“But she has gathered that Americans, in spite of their public declarations of affection, in spite of their miniskirts and bikinis, in spite of their hand-holding on the street and lying on top of each other on the Cambridge Common, prefer their privacy.”

The beginning of the novel finds Ashima pregnant and in a new country with only her husband, who she is with because of an arranged marriage, for company. This quote illustrates that Ashima has a strong desire for connection and community. She wants her life to consist of more than just herself and her husband. Her American neighbors, however, are too insular for her to establish her own community in her new home. This moment establishes both Ashima’s discomfort in her new country and the perception of Americans that individuals from other countries possess. On the surface, Ashima views Americans as welcoming and boisterous people. Underneath the surface, however, there is an air of protection and exclusion. 

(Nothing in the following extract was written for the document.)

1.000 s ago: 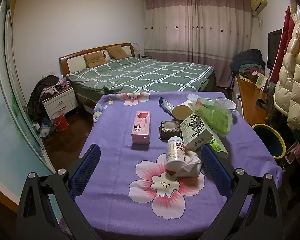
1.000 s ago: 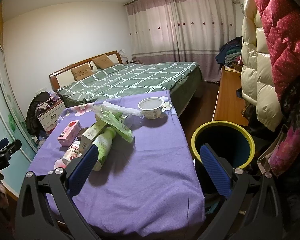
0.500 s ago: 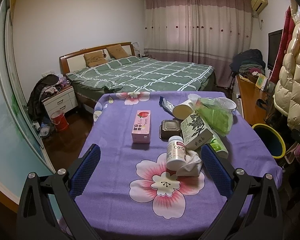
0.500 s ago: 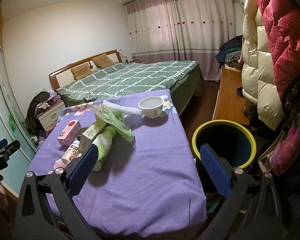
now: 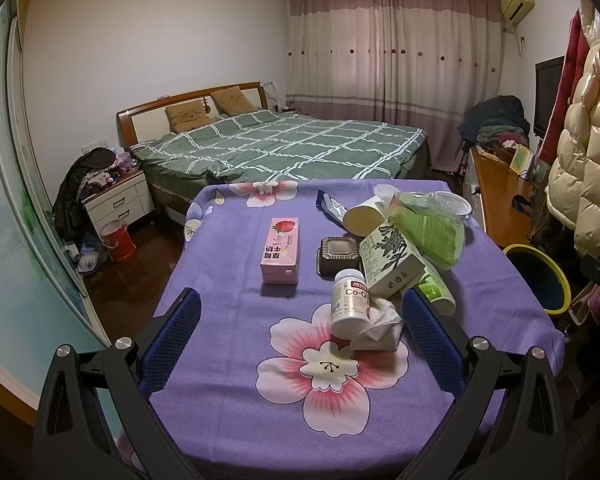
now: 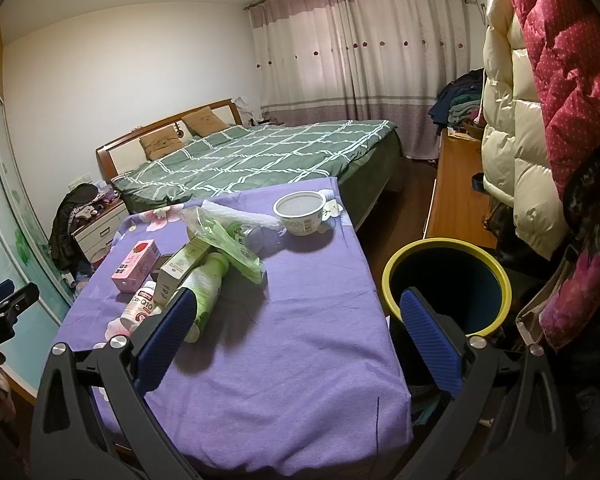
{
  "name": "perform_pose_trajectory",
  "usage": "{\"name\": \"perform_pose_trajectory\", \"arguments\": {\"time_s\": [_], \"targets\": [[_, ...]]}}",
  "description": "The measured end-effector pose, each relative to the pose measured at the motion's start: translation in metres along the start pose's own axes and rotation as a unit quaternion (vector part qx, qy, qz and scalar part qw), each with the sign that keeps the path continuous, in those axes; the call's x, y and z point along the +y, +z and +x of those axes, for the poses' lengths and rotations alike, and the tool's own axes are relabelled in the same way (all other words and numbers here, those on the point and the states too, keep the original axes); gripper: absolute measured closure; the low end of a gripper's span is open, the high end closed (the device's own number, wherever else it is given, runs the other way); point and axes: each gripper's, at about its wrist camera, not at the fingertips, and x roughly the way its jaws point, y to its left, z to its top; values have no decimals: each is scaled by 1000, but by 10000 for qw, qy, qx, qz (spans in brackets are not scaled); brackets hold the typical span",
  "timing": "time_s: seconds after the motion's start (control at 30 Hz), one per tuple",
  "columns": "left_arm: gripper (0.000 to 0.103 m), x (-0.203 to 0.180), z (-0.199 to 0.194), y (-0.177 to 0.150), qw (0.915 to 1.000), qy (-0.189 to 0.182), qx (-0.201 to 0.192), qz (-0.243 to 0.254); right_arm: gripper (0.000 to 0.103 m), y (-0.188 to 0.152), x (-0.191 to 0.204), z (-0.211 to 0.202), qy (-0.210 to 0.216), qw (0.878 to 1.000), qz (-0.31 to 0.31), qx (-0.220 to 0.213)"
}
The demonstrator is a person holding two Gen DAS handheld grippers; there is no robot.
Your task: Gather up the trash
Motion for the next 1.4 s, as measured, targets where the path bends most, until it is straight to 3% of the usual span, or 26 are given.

“Like pregnancy, being a foreigner, Ashima believes, is something that elicits the same curiosity of from strangers, the same combination of pity and respect.”

In Chapter 3, Ashima expresses a new facet of her discomfort about being Bengali in America. Not only does she not feel welcomed by her American neighbors, but Ashima goes so far as to express feeling like an attraction. The fact that she is Bengali causes white Americans to be very aware of her presence. Ashima, who wants nothing more than to establish herself as a member of a community, is overwhelmed by her inability to blend in. This quote illustrates Ashima’s realization that she will always be a curiosity to her American neighbors. 

“They are not willing to accept, to adjust, to settle for something less than their ideal of happiness.”

In Chapter 12, after the loss of her husband, her son’s divorce, and her daughter’s new engagement, Ashima reflects on the unhappiness of others. Ashima suggests in this quote the importance of being open to life’s changes and opportunities. Moving to America was not Ashima’s idea of the perfect life. Neither, of course, was the loss of her husband, or moving out of her long-time home. However, through openness to new opportunities, Ashima is able to find happiness with her family and in her new ability to spend time in both America and India. Ashima believes that by limiting oneself to a single idea of happiness, one ensures disappointment. Ashima, by the novel’s final chapter, has experienced a lot of disappointment. This quote, however, proves her resilience.